«Un regreso al pueblo de la niñez que no está anclado en la nostalgia, ni en el paso del tiempo y descree de los tópicos usuales de la autobiografía. Una escritura profunda y no complaciente cruzada por muchas otras voces tan cercanas como las de sus propios paisanos. Las voces del entorno rural, sí, pero también un diálogo impensado entre Anna Ajmátova y Juan Carlos Bustriazo Ortiz. ¿Qué signos marcan el destino de un poeta? ¿Cómo leerlos con ojos que apenas vislumbran un devenir, una lenta transformación, que nos convierte en cuerpos domados o en fantasmas?
Como si cortara flores silvestres en un campo, Sabrina construye su propio credo: deberías callarte para escribir / los poemas son oraciones / que la vida y la muerte me atraviesen como un río.
Hay en estos cuadernos un viaje que enlaza lo leído y lo vivido y es difícil saber cuáles son los límites entre una y otra experiencia.
Ella escribe con la memoria y con la sangre, con las rodillas raspadas por las ortigas, la sonrisa del hijo y el aura de Rilke o Whitman.
¿A qué lugar pertenecemos? ¿Qué paraísos perdidos buscamos recuperar en la escritura?
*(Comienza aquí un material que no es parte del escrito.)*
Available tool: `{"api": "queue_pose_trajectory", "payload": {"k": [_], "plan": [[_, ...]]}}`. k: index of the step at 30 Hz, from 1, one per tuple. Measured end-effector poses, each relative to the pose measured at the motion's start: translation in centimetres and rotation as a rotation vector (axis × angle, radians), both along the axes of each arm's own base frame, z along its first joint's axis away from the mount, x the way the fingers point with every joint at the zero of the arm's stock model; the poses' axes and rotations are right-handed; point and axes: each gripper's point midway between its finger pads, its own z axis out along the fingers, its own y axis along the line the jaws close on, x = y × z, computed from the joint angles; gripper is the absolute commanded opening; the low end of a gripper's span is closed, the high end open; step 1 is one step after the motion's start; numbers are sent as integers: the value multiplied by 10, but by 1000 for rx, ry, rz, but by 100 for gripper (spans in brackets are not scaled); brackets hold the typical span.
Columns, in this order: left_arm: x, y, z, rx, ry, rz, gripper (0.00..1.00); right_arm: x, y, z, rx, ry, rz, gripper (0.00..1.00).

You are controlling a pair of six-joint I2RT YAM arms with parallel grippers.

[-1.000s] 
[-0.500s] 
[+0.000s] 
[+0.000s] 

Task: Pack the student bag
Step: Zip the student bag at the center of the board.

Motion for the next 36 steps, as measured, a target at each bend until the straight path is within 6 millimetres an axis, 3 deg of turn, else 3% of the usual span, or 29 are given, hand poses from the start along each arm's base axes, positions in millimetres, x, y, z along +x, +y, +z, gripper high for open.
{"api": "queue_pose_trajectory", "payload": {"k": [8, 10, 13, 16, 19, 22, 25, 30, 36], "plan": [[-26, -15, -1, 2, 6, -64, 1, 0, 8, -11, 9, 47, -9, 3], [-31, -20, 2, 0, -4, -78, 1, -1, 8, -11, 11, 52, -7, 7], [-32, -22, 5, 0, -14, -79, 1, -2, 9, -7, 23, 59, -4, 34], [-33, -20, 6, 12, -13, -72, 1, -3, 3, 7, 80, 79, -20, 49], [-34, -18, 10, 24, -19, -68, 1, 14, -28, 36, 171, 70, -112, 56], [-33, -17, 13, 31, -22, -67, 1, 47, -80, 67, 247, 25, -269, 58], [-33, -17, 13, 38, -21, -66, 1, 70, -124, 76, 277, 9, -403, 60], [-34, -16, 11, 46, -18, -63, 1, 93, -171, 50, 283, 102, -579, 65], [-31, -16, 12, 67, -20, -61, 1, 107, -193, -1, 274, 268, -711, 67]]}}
Cuando escribo repito (…) los poemas que me sirven de escuela, de casa y de caballo…
Ese llamado de la naturaleza está arraigado en la infancia; la frescura del agua de la bomba, los pies descalzos en el barro, la galería de la casa y las hormigas.
Hacer de la contemplación palabra y de la palabra una casa, un último refugio que nos proteja del avance de la oscuridad.
Interrogar-interrogarse, buscar los rastros de la tribu, las señales incandescentes en el cielo.
Escribir para cambiarlo todo, para que todo cambie en todas partes.
Asumir esa herencia que nos ayude a resistir» (Marisa Negri).